By Troy Dumont, Local Journalism Initiative Reporter

(ANNews) – Alberta’s electoral boundary fight is becoming a test of what the province means when it talks about fair representation. On March 26, the Electoral Boundaries Commission tabled its final report recommending a new 89-seat map. Less than a month later, on April 21, the legislature created a new Select Special Committee on Electoral Boundaries to oversee another independent review, leaving the proposed lines and the controversy around them very much alive.

Boundary reviews in Alberta are normally governed by the Electoral Boundaries Commission Act and take place every eight to 10 years. The Act requires an independent commission to review the existing electoral map, hold public hearings before and after releasing its proposals, and submit a final report to the Speaker of the Legislative Assembly. Alberta law also says redistribution is not supposed to be based solely on population. The commission must consider “effective representation,” including communities of interest such as municipalities, rural communities, Indian reserves and Métis settlements. The same statute requires Alberta to be divided into 89 proposed electoral divisions and limits how far most ridings can deviate from the provincial average population.

The current dispute turns on whether the proposed map follows that standard in practice. Gerrymandering does not always mean bizarrely shaped districts. It can also happen when a map breaks up communities that previously shared representation or expands surrounding electorates in ways that reduce a community’s collective political weight.

Lac Ste. Anne-Parkland is a single constituency encompassing Alexander No. 134, Alexis No. 133, and Wabamun No. 133A, better known as the Paul First Nation area, within a single electoral boundary. The three Treaty 6 communities are within 30 to 50 kilometres of one another, a close enough area that they may share many of the same political concerns, regional priorities and interests. Keeping them in one constituency gives Indigenous voters a chance to rally together around shared concerns inside the same electoral forum.

Under the proposed redraw, the area is to be broken apart. The Electoral Boundaries Commission report now redistributes the three nations among St. Albert–Sturgeon (83), Barrhead–Westlock–Athabasca (52), and Stony Plain–Drayton Valley (84).

The history of indigenous voting rights in Canada makes the stakes harder to dismiss. The federal Elections Act was amended in 1948, removing race as a ground for exclusion from voting in federal elections. However, First Nations peoples still did not gain that federal right until 1960. Alberta did not grant Status Indians the right to vote in provincial elections until 1965. For Indigenous communities in this province, political representation is one of the few ways marginalized voices can be heard, collective concerns can be brought into the legislature, and communities can push back when governments fail to reflect their interests.

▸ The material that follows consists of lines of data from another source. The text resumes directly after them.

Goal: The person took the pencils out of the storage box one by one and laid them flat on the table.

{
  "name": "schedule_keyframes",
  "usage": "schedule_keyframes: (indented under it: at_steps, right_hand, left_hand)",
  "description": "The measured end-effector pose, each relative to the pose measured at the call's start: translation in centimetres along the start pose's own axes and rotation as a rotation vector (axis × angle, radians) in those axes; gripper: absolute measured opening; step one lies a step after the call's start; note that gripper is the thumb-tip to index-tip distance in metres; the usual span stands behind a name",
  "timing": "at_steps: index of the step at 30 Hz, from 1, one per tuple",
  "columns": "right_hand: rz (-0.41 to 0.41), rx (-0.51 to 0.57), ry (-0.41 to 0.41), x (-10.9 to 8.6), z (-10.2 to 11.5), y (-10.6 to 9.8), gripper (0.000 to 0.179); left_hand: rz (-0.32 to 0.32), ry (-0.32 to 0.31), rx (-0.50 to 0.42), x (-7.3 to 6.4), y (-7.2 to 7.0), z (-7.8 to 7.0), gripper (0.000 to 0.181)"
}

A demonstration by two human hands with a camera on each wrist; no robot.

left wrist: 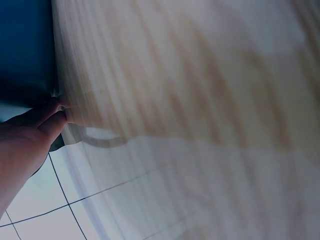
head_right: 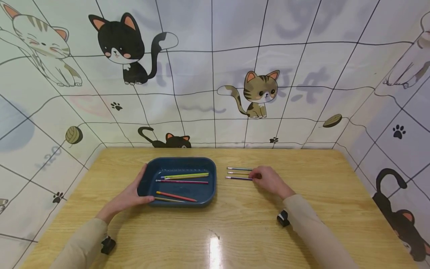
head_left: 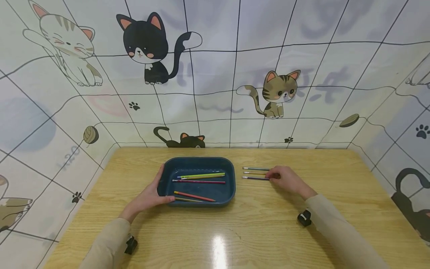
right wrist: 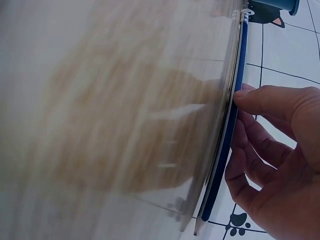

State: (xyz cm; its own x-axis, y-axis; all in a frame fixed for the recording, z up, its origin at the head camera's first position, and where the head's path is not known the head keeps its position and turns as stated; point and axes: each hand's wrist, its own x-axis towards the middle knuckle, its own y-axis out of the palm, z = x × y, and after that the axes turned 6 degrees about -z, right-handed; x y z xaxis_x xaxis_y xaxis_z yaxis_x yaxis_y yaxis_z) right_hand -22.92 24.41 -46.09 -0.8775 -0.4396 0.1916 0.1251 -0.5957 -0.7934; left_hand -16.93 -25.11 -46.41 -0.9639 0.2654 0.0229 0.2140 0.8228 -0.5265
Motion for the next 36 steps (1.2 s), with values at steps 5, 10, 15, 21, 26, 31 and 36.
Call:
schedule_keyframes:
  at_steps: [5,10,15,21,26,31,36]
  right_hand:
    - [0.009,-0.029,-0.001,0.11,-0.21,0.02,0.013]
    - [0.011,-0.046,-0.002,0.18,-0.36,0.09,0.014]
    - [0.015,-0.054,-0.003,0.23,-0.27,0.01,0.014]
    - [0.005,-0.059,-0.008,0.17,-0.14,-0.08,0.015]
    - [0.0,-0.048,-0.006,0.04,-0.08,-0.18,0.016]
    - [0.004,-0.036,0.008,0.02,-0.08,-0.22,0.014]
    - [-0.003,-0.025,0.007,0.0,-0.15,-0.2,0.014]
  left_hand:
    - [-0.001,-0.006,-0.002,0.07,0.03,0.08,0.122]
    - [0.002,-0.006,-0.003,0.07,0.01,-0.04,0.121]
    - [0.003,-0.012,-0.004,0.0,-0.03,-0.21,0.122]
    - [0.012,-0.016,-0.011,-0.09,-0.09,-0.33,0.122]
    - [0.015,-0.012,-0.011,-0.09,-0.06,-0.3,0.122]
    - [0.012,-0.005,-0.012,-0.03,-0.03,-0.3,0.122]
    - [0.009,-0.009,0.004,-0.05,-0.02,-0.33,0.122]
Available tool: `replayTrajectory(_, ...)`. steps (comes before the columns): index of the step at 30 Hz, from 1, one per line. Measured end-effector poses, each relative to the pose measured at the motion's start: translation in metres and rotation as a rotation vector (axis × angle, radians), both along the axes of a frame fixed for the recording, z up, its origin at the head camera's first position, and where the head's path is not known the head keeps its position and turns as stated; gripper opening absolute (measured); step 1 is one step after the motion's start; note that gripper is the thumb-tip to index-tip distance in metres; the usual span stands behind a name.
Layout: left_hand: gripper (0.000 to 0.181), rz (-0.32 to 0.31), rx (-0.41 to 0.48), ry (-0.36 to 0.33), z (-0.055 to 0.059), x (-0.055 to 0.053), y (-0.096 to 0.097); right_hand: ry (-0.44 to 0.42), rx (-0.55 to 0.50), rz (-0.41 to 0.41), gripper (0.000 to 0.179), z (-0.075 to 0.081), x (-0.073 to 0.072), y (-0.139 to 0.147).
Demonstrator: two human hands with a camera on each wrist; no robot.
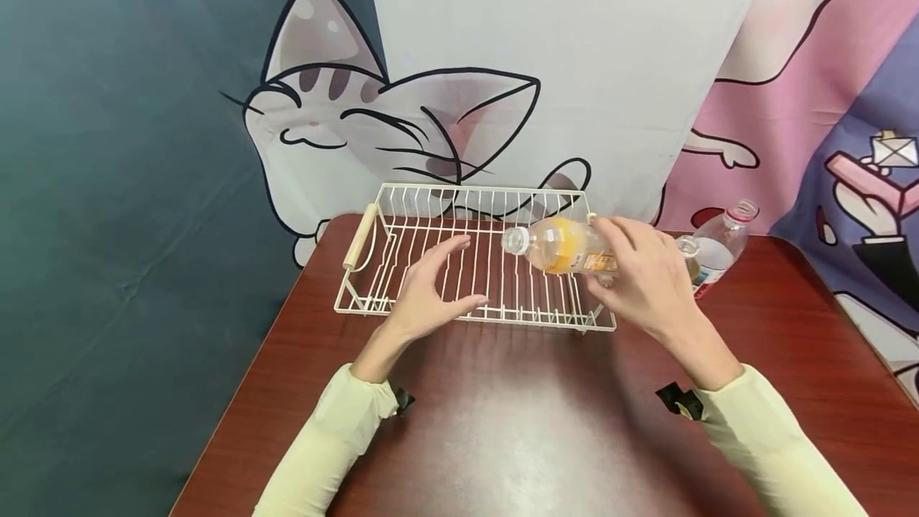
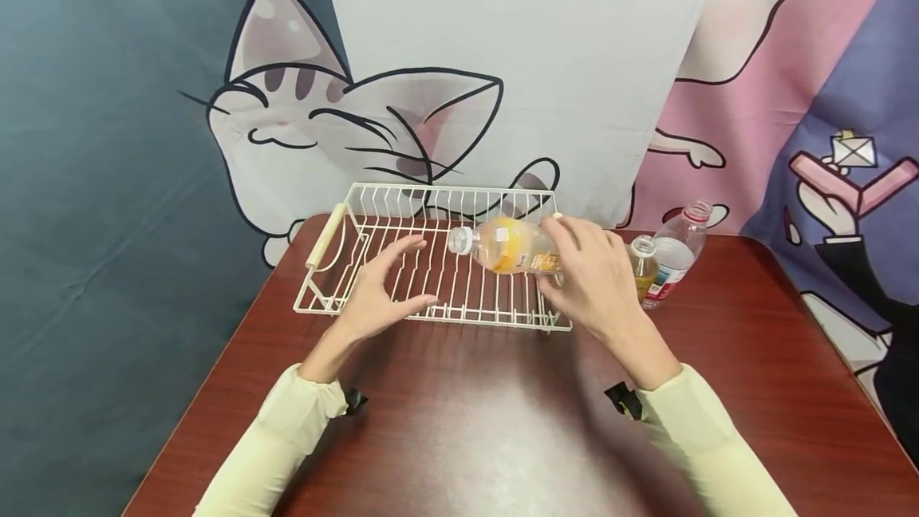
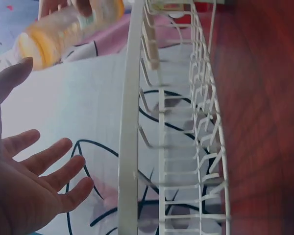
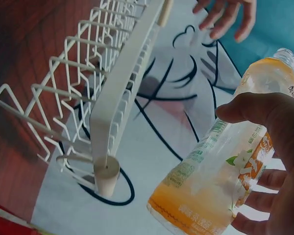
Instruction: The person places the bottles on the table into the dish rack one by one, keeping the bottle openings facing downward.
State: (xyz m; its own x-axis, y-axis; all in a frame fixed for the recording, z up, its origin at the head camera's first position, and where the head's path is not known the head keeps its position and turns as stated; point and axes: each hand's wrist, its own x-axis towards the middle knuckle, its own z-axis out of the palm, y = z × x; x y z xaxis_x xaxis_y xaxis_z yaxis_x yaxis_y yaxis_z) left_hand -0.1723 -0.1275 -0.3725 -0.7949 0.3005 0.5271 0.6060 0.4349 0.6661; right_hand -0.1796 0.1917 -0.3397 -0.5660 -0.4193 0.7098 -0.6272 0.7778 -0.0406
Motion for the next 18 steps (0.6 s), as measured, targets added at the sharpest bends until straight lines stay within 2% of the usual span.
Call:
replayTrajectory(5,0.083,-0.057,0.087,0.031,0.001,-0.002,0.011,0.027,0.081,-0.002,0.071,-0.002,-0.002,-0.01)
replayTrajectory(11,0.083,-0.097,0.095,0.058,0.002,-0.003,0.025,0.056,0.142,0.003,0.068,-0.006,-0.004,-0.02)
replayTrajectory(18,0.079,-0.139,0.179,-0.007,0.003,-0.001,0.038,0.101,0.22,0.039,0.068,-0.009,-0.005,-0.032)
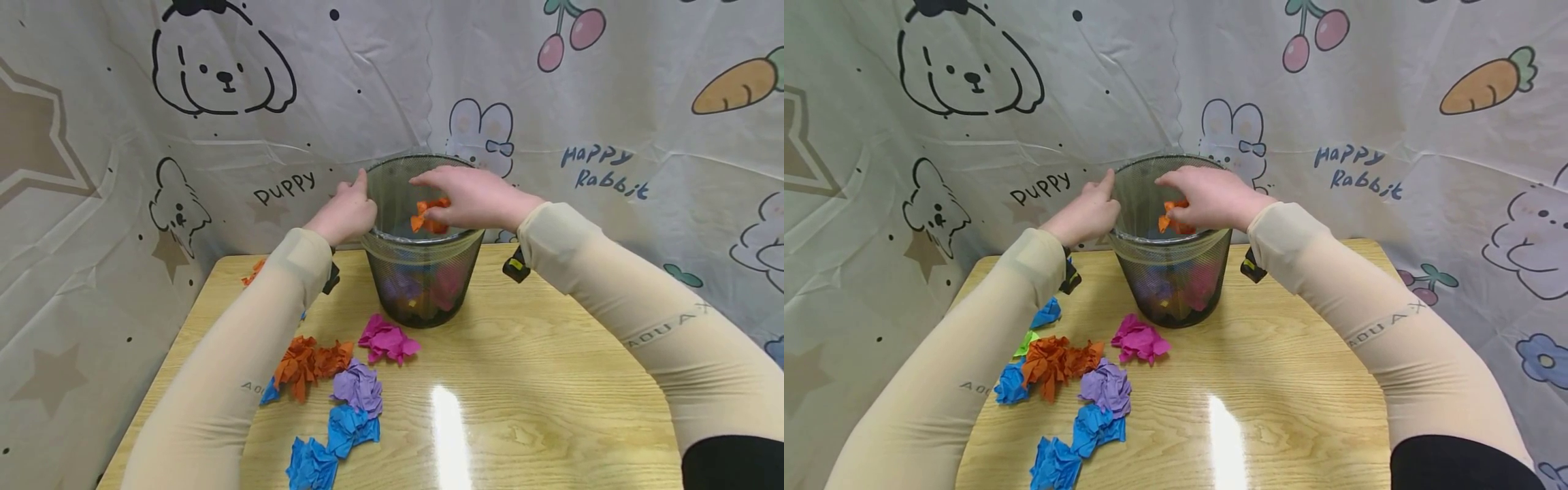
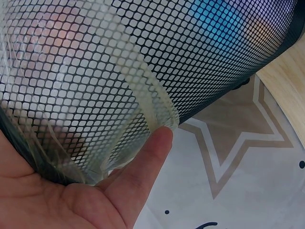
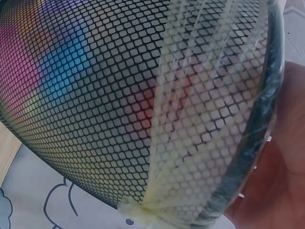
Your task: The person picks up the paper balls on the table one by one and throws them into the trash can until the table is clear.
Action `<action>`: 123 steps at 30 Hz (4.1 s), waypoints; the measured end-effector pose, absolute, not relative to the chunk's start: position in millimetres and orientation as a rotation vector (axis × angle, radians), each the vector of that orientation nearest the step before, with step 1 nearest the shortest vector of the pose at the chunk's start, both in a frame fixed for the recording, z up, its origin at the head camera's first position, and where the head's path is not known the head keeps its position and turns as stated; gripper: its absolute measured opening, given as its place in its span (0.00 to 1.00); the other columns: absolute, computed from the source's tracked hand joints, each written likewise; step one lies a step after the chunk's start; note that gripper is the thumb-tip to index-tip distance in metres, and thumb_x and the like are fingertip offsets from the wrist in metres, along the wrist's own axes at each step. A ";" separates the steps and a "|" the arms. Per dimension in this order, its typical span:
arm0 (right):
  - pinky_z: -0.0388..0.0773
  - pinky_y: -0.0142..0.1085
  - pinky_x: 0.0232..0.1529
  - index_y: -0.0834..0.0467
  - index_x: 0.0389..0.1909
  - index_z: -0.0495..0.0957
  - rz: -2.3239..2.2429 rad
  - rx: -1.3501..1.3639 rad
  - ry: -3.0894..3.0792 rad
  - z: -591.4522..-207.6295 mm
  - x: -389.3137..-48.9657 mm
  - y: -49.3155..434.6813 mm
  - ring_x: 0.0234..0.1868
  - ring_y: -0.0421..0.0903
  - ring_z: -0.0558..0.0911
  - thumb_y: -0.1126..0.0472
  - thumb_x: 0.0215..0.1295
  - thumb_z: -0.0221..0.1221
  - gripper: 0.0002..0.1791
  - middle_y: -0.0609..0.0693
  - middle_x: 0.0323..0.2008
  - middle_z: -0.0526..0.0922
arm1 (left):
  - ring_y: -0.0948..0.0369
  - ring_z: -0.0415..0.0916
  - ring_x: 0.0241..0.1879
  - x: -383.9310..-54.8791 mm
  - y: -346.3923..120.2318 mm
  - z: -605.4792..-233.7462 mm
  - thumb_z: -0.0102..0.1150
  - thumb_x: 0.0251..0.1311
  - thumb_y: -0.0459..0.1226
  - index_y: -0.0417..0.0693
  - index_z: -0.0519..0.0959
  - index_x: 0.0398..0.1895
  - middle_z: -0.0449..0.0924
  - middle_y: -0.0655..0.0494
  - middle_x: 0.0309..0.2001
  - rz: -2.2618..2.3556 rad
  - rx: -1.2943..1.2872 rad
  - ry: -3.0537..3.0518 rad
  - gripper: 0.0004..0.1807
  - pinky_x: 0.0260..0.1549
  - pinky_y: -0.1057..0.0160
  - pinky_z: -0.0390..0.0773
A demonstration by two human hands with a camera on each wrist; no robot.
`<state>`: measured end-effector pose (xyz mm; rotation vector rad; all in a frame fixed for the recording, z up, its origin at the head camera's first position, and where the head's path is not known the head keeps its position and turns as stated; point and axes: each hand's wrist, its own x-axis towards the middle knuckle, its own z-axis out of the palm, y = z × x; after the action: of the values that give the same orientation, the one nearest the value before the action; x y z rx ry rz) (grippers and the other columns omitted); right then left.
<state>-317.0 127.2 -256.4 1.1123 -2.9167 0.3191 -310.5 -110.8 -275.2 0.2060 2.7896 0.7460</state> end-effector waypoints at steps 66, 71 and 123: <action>0.40 0.52 0.78 0.57 0.82 0.30 0.595 0.425 -3.295 -262.7 -329.6 192.0 0.81 0.59 0.42 0.63 0.73 0.31 0.39 0.56 0.82 0.34 | 0.43 0.38 0.79 -297.7 -75.1 -273.6 0.23 0.71 0.71 0.56 0.23 0.82 0.27 0.40 0.82 0.924 0.092 2.744 0.49 0.75 0.42 0.47; 0.43 0.53 0.77 0.57 0.82 0.28 0.638 0.389 -3.299 -264.0 -330.3 189.3 0.80 0.59 0.43 0.67 0.72 0.32 0.40 0.56 0.82 0.34 | 0.44 0.31 0.80 -297.8 -80.4 -271.8 0.24 0.70 0.72 0.60 0.25 0.82 0.24 0.43 0.82 0.989 0.091 2.690 0.49 0.75 0.41 0.42; 0.70 0.51 0.62 0.58 0.82 0.28 0.617 0.324 -3.261 -271.5 -331.8 186.4 0.66 0.59 0.70 0.67 0.74 0.35 0.40 0.62 0.80 0.47 | 0.36 0.66 0.68 -214.5 -110.9 -443.3 0.67 0.67 0.45 0.52 0.73 0.73 0.65 0.32 0.71 0.297 1.003 2.617 0.32 0.63 0.39 0.70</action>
<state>-331.8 186.4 -271.5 0.3237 -3.2614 0.6170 -214.5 -110.9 -443.3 1.0032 2.6169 0.2967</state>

That last point has been tested recently. On February 26, the Assembly of Treaty Chiefs of Treaty 6, 7 and 8 unanimously passed a vote of non-confidence in the UCP government, saying Alberta had failed to meet Treaty-based constitutional and governance responsibilities. The release tied that vote to the political climate on Treaty territories, with Treaty 8 Grand Chief Trevor Mercredi accusing the government of deepening division and failing to respect Treaty rights, constitutional obligations and the foundational relationship between First Nations and the Crown.

The electoral boundaries commission now has an opportunity to answer a straightforward question: Does the proposed map meet the province’s own legal standard of effective representation, particularly for Indigenous communities? If breaking up Lac Ste. Anne-Parkland scatters communities that share treaty history, the commission’s rationale must go beyond a population calculation. For First Nations in Alberta, the right to vote is barely sixty years old. How Alberta answers that question will say a great deal about whose voices its democracy is prepared to protect.